I'd like the line containing "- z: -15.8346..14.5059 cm" and every line below it, to the end of the material, repeated exactly and with nothing else.
────────
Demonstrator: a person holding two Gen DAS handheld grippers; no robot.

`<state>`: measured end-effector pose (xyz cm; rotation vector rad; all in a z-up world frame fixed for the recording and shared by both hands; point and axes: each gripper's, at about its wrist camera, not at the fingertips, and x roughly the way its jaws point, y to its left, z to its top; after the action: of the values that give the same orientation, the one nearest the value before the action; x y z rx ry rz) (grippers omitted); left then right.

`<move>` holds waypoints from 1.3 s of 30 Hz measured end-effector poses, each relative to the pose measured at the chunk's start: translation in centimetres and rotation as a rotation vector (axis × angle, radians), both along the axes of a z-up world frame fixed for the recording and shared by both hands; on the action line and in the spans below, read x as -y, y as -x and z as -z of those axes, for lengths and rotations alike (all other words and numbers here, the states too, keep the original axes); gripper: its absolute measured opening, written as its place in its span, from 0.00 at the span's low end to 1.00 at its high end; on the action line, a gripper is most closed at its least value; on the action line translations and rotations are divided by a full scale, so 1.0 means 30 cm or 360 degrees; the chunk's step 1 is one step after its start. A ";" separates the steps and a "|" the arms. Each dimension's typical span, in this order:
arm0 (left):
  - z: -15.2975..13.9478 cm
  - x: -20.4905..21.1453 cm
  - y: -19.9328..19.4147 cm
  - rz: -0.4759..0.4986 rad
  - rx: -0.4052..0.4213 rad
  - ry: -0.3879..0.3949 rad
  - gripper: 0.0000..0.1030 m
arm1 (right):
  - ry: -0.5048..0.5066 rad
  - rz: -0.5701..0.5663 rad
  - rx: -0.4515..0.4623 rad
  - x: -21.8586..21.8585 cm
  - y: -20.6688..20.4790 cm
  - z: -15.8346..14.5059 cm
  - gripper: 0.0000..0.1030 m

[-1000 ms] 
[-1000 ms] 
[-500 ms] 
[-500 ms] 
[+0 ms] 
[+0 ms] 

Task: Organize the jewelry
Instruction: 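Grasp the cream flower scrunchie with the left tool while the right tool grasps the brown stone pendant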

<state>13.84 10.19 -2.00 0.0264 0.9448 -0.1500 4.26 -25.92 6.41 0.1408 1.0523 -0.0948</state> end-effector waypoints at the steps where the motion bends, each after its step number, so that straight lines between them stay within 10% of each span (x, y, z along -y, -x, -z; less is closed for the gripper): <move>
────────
* _Answer to this exercise_:
  - z: -15.8346..14.5059 cm
  - gripper: 0.0000..0.1030 m

[-1000 ms] 
[-1000 ms] 
[-500 ms] 
[-500 ms] 
[+0 ms] 
[+0 ms] 

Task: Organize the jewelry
Instruction: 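Grasp the cream flower scrunchie with the left tool while the right tool grasps the brown stone pendant
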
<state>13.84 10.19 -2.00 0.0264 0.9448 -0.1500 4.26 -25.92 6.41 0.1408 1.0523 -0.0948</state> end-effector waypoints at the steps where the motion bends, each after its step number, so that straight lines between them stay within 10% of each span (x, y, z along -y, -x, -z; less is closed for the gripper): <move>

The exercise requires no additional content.